要求内容
鳥取県ではサケマス類の養殖が盛り上がりをみせており、さらなる発展の可能性が認められる。
そこで、県の技術的な支援により、県内のサケマス類養殖のさらなる増産を目指す。
具体的には、ギンザケの高水温耐性獲得の検討による歩留まり向上、ニジマス等の三倍体技術の精度向上による販売機会増大により、サケマス類の増産を検討する。
※「地方創生推進交付金充当」
試験内容 要求額 1,043千円(前年度1,702千円)
※備品購入にかかる減額
(1)ギンザケの高水温耐性の獲得の検討
他魚種ではビタミンC等を添加したエサの投与により、高水温耐性の獲得が可能であることが知られている。平成29年度は前年同様にギンザケで高水温耐性の獲得を目指す。
(2)三倍体作出技術の導入
ニジマスにおいて開発されている三倍体技術を本県ニジマス養殖に導入し、三年間で三倍体作出技術の精度を向上する。
ギンザケ
ニジマス(トラウトサーモンとして広く流通している)
期待される効果
【ギンザケの高水温耐性の獲得】
淡水飼育時には、夏の高水温時のリスク低減、淡水飼育期間短縮により、淡水飼育をする中山間地域の負担軽減が可能となる。また、海水飼育時には、海水馴致時の生残率向上及び出荷時期の拡大が可能となり、生産量の拡大及び生鮮魚の販売機会拡大が可能となる。
【三倍体作出技術の導入】
成熟により品質悪化(身ヤセ・色落ち)する秋〜春に刺身商材を提供可能となり、新たな特産品づくりの可能性が開け、販売機会拡大が可能となる。
背景
●鳥取県内では、美保湾におけるギンザケ養殖の他、関金町には日本屈指の規模を誇る養魚場がギンザケ稚魚、ニジマス、ヤマメを生産し、それぞれ生産規模を拡大しつつある。他にも2者がサケマス類の養殖を実施している。

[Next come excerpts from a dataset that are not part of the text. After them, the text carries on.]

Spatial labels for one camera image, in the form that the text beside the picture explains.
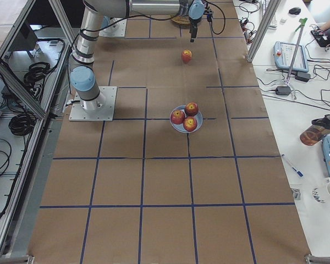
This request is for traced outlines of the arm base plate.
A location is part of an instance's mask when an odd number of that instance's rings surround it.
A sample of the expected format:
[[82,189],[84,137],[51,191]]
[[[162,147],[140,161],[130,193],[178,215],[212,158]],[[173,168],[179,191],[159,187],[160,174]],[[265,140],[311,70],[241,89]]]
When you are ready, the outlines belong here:
[[101,28],[105,28],[99,32],[99,36],[101,37],[115,37],[115,38],[122,38],[125,37],[125,30],[126,30],[127,20],[120,20],[120,18],[109,18],[105,16],[103,18]]
[[76,93],[72,104],[69,120],[72,122],[111,122],[117,98],[116,86],[100,86],[100,94],[93,101],[84,101]]

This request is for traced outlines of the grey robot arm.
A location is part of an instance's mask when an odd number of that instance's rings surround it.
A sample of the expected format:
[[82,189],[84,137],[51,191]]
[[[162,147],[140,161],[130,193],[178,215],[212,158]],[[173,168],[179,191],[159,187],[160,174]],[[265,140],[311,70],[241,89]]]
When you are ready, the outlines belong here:
[[84,1],[85,12],[78,41],[70,58],[70,81],[80,100],[80,108],[97,114],[114,108],[111,96],[117,86],[169,88],[179,85],[176,69],[179,56],[172,40],[133,38],[99,40],[104,18],[141,18],[167,21],[180,14],[185,1]]
[[201,21],[205,11],[205,6],[202,1],[179,1],[178,15],[188,16],[190,21],[190,42],[193,43],[197,37],[197,25]]

●県内でサケマス類養殖が盛り上がりつつある一方、ギンザケ養殖では、海水馴致時の温度差による減耗や出荷時期の拡大といった課題、ニジマス養殖等では、産卵期の品質悪化(身ヤセ・色落ち)による刺身商材不足といった課題がある。
●現在、県内サケマス類養殖業者からは、ギンザケの高温耐性獲得の検討やニジマス等の三倍体技術の精度向上などが要望としてあがっている。
●これらの要望はいずれも生産性の向上及びニーズの強い刺身商材の販売機会拡大を目的としており、中山間地域の振興、県内業者のさらなる収益拡大が期待できる。
これまでの取組と成果
これまでの取組状況
・5月に試行的に淡水飼育中の大型ギンザケを海水馴致し、高水温耐性試験を試みた。しかし、大型魚は馴致するものの餌付かず試験は不調に終わった。
・12月からの試験にむけて、事業者と打合せを実施した。
これまでの取組に対する評価
・5月に大型魚で試験する場合、海面養殖ギンザケを使用する必要があることがわかった。
・ビタミンCに摂餌を誘発する効果をうかがわせる結果が得られた。